Nothing but the lines from the start of the records below through the line that has "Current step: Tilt" should appear, each exactly as given.

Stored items
============

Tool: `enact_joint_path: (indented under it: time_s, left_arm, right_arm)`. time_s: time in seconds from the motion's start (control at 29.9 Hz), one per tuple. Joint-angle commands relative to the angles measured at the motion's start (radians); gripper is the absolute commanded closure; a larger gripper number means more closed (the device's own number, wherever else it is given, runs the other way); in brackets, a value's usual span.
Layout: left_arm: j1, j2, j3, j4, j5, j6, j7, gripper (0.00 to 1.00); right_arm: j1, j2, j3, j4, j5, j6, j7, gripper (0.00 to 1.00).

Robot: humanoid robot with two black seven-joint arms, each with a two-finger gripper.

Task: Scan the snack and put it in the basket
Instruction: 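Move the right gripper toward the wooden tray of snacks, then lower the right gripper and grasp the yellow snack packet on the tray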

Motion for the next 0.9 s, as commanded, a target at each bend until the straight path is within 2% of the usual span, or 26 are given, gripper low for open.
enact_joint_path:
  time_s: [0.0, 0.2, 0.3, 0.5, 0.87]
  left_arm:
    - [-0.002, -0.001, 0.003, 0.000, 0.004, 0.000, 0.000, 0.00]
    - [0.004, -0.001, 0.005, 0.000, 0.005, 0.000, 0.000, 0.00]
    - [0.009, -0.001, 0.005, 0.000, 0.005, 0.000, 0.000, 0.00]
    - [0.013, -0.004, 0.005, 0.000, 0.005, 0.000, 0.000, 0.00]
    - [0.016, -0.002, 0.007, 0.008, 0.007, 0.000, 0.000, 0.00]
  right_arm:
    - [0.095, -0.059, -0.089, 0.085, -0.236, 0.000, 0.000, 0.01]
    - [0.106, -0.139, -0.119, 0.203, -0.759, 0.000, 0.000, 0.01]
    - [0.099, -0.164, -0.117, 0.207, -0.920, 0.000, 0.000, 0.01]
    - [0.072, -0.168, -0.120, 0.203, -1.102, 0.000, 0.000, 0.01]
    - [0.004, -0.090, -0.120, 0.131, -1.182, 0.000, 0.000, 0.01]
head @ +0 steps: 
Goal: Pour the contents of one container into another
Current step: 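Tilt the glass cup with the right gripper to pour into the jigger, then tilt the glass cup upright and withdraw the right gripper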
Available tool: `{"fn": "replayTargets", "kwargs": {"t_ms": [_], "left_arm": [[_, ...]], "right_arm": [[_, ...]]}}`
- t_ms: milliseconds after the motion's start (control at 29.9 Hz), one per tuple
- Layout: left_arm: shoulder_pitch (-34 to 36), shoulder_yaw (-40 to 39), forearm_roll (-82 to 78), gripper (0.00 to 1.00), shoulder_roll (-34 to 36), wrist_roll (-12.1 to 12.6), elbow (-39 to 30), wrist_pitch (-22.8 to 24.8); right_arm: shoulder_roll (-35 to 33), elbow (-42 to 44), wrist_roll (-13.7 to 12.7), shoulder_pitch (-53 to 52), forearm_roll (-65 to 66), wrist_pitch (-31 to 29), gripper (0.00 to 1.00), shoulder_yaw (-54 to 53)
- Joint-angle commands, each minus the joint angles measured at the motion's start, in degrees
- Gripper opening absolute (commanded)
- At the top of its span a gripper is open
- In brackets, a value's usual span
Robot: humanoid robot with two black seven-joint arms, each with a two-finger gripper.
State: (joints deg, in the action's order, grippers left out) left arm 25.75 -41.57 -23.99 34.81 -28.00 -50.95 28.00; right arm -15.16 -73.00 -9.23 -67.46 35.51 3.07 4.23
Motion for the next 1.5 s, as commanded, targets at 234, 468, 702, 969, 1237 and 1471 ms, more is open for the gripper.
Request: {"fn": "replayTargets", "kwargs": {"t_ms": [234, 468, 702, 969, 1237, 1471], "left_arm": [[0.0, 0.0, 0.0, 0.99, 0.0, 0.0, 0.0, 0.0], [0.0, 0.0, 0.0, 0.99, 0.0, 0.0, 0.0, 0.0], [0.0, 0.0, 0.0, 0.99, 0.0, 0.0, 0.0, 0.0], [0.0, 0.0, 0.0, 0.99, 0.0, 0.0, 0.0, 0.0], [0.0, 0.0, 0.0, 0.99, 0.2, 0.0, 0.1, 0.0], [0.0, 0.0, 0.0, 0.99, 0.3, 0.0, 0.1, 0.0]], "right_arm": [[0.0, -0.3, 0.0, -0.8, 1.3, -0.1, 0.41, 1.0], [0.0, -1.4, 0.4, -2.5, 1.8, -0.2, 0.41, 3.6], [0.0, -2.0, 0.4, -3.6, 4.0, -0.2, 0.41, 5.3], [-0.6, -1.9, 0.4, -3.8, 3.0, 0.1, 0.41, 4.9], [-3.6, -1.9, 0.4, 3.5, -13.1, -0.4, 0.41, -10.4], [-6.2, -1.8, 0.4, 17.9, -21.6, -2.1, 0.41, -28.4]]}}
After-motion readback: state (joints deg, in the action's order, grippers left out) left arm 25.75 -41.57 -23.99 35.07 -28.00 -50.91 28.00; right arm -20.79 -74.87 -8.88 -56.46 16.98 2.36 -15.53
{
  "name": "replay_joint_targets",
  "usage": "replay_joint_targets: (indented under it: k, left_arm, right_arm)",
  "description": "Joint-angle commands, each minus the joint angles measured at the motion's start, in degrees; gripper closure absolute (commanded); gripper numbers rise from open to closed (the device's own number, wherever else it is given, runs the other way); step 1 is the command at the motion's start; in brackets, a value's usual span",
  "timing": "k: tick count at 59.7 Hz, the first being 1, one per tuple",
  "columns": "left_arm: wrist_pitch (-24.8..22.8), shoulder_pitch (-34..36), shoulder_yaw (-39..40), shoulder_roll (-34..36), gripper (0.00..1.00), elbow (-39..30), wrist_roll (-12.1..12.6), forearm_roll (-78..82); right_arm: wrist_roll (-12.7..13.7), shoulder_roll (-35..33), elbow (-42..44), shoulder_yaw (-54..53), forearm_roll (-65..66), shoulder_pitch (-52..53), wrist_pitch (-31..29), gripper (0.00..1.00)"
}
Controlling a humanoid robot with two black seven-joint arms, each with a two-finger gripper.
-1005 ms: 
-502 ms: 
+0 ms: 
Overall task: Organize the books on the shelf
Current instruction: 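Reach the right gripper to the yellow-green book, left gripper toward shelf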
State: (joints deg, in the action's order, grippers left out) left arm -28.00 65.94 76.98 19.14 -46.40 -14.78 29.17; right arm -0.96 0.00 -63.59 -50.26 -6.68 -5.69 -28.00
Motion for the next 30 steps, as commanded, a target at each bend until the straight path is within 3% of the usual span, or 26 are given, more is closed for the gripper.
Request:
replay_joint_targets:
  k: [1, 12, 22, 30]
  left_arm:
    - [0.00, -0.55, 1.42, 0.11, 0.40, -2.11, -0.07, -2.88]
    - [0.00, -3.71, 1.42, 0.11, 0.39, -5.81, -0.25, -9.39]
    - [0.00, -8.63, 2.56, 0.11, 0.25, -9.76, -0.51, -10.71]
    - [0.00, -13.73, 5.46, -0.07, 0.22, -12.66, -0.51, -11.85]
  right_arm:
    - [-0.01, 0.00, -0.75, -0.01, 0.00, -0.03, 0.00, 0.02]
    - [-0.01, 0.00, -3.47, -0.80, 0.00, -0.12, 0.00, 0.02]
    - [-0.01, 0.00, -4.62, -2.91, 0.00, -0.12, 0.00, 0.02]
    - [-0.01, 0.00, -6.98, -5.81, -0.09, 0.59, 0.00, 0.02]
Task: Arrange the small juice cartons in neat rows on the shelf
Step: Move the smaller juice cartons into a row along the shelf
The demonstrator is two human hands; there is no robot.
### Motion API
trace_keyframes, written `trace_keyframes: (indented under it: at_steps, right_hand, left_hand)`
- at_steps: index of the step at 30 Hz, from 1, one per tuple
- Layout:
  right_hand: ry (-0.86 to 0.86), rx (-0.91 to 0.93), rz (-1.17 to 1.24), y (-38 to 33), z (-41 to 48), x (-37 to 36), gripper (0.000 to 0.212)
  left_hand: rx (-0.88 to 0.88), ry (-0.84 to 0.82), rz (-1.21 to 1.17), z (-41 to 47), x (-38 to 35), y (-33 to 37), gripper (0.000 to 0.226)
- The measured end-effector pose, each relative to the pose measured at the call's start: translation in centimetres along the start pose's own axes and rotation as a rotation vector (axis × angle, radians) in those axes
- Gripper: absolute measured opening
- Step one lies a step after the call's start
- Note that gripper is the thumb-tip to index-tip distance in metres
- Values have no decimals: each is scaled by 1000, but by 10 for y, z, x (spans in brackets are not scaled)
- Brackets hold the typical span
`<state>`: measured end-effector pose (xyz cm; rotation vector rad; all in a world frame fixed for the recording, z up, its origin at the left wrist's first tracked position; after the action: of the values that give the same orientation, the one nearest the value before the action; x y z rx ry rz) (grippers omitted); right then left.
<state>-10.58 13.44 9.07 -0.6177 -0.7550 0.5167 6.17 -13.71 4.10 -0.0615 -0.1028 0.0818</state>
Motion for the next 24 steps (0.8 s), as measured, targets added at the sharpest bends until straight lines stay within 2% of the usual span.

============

- _Answer box_:
Tool: `enact_joint_path: (indented under it: time_s, left_arm, right_arm)`. time_s: time in seconds from the motion's start (control at 29.9 Hz), one per tuple. Joint-angle commands relative to the angles measured at the motion's start (radians); gripper is the absolute commanded closure; a larger gripper number means more closed (the device's own number, wherever else it is given, runs the other way); in brackets, a value's usual span.
Layout: left_arm: j1, j2, j3, j4, j5, j6, j7, gripper (0.00 to 1.00); right_arm: j1, j2, j3, j4, j5, j6, j7, gripper (0.00 to 1.00).

Robot: humanoid robot with two black seven-joint arms, each with a two-finger gripper.

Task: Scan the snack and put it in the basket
Instruction: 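Move the right gripper toward the wooden tray of snacks, then lower the right gripper and grasp the yellow snack packet on the tray
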
Motion for the next 0.9 s, as commanded, a target at each bend until the straight path is within 2% of the usual span, or 26 are given, gripper low for open.
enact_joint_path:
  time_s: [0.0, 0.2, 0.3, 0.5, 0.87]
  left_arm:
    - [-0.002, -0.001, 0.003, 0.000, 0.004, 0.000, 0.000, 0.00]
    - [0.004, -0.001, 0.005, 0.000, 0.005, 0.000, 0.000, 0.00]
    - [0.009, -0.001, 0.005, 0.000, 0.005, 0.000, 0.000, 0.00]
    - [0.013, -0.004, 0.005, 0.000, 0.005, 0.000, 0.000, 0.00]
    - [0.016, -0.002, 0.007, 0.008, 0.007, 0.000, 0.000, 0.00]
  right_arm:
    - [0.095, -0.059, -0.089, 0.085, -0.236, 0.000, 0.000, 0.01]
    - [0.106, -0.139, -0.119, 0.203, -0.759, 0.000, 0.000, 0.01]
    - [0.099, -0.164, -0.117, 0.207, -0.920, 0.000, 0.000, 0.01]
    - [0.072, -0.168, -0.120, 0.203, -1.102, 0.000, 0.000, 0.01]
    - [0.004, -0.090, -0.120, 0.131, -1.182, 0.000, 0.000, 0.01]
head @ +0 steps: 
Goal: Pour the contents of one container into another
Current step: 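Tilt the glass cup with the right gripper to pour into the jigger, then tilt the glass cup upright and withdraw the right gripper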

That covers the exercise completely.